Problem requirements: Where does the word "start" appear in the data? Copy every line that holds it.

Information provided:
┏━━
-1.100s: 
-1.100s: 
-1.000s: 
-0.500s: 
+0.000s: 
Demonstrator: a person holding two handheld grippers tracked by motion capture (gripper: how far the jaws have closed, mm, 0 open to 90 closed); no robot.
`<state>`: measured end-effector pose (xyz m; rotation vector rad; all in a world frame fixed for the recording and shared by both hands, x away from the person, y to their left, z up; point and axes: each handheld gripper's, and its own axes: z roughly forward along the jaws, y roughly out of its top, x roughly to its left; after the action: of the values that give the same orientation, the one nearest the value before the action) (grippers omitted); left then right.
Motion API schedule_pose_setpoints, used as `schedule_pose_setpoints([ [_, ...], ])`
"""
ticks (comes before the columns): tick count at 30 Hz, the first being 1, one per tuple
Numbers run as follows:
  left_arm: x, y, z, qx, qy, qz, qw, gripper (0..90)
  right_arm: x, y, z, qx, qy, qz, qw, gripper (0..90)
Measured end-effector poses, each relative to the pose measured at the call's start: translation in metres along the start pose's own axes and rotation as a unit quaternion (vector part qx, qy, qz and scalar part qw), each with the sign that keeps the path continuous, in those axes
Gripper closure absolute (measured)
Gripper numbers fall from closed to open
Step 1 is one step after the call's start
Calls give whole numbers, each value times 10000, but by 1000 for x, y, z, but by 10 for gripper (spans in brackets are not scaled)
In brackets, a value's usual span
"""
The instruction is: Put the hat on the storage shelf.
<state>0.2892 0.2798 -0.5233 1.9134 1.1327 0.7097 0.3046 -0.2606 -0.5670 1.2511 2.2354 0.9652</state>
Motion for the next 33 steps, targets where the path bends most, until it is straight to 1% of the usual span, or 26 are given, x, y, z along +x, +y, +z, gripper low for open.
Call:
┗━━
Exercise response:
Measured end-effector poses, each relative to the pose measured at the call's start: translation in metres along the start pose's own axes and rotation as a unit quaternion (vector part qx, qy, qz and scalar part qw), each with the sign that keeps the path continuous, in those axes
Step 1 is one step after the call's start

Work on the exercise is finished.